Envolver os colaboradores em acções sociais não só cria um senso de pertença, mas também pode impulsionar a própria gestão a adoptar uma postura mais responsável. Muitas vezes, a pressão para agir socialmente vem de comparações com outras empresas, o que pode levar a uma competitividade desnecessária. No entanto, a verdadeira responsabilidade social não deve ser uma questão de quantidade, mas de impacto. Mesmo pequenas acções, como a doação de cestas básicas em tempos de necessidade, podem fazer uma diferença significativa.

Infelizmente, essa competitividade externa pode levar empresas a implementar projectos sem uma análise prévia adequada, resultando em iniciativas que não correspondem às reais necessidades da comunidade. O foco deve ser em acções que realmente tragam benefícios duradouros, independentemente de sua escala.

PM: Para terminar, como as empresas podem equilibrar a criação de valor económico com a responsabilidade social e ambiental?

CR: As empresas sempre priorizam os lucros. Em algumas organizações maiores, especialmente em certos sectores, já existe um orçamento destinado à responsabilidade social, frequentemente alocado como um pequeno percentual, como 1% do lucro ou do orçamento anual. No entanto, assim como acontece com o marketing, em momentos de crise, a responsabilidade social pode ser a primeira área a sofrer cortes. Para evitar esse erro, é crucial que as acções sejam mensuráveis e que seus impactos sejam claros para a gestão.

Práticas simples, como instalar temporizadores em banheiros para economizar energia ou manter a temperatura constante em escritórios, podem demonstrar benefícios ambientais e, ao mesmo tempo, gerar economias financeiras. Em alguns países, existem incentivos fiscais, como a Lei do Mecenato, que ainda não foi implementada aqui, mas que também pode agregar valor às acções de responsabilidade social.

É possível convencer a gestão de que essas ações não são apenas despesas, mas investimentos com retorno, especialmente no fortalecimento da marca. Embora o valor de uma marca seja intangível e difícil de quantificar, ele se torna evidente em momentos de crise, quando o apoio prévio à comunidade pode ajudar a mitigar impactos negativos e fortalecer a relação com o público.

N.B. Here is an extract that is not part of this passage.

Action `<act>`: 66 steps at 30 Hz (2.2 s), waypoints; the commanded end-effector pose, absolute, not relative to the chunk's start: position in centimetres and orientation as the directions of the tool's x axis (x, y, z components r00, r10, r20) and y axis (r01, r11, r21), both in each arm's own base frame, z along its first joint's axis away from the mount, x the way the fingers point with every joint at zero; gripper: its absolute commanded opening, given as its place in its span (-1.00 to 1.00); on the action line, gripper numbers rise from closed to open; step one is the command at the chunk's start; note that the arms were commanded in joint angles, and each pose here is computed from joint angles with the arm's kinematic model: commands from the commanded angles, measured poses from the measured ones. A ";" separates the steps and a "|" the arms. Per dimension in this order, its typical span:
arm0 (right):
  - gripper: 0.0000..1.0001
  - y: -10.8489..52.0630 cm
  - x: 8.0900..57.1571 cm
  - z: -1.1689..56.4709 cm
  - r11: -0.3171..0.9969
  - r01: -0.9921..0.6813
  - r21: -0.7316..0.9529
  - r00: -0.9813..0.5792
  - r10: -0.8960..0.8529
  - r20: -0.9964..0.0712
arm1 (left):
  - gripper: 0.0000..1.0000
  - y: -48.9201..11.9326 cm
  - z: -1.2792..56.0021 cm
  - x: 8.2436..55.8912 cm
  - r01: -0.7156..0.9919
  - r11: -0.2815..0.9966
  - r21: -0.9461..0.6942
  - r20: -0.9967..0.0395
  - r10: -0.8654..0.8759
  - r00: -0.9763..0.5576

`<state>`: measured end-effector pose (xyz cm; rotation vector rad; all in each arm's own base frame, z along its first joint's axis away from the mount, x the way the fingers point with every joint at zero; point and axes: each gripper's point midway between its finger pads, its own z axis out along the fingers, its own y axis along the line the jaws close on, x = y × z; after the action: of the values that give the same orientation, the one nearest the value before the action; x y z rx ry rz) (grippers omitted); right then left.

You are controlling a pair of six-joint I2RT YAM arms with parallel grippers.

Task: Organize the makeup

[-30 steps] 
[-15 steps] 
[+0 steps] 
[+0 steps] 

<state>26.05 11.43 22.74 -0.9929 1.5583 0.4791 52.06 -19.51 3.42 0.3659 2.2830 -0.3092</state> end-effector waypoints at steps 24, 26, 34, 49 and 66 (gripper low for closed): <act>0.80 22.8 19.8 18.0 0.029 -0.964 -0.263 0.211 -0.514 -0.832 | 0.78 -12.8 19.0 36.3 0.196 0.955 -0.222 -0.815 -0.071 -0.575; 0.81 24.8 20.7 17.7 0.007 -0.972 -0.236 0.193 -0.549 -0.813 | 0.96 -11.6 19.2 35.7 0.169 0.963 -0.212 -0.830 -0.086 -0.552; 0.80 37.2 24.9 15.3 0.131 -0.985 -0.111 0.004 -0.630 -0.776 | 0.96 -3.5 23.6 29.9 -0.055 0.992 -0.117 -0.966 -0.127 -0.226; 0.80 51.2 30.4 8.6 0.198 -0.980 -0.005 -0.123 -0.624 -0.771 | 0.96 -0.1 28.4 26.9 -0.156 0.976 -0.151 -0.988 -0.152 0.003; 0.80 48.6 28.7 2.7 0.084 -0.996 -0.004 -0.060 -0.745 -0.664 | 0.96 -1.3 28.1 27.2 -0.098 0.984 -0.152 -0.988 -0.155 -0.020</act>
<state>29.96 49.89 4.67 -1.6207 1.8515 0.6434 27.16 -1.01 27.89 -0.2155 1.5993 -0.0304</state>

Explicar à gestão os benefícios financeiros e o crescimento da marca resultantes dessas acções é essencial. Além disso, demonstrar o impacto concreto de iniciativas, como um aumento no número de clientes após uma acção de literacia financeira em uma comunidade pouco bancarizada, pode ser um argumento poderoso. Medir esses resultados e contar a história por trás das acções, não apenas o que foi feito, mas como isso impacta a comunidade, penso que ajuda a gestão a perceber que essas actividades não são apenas doações, mas investimentos que trazem retorno.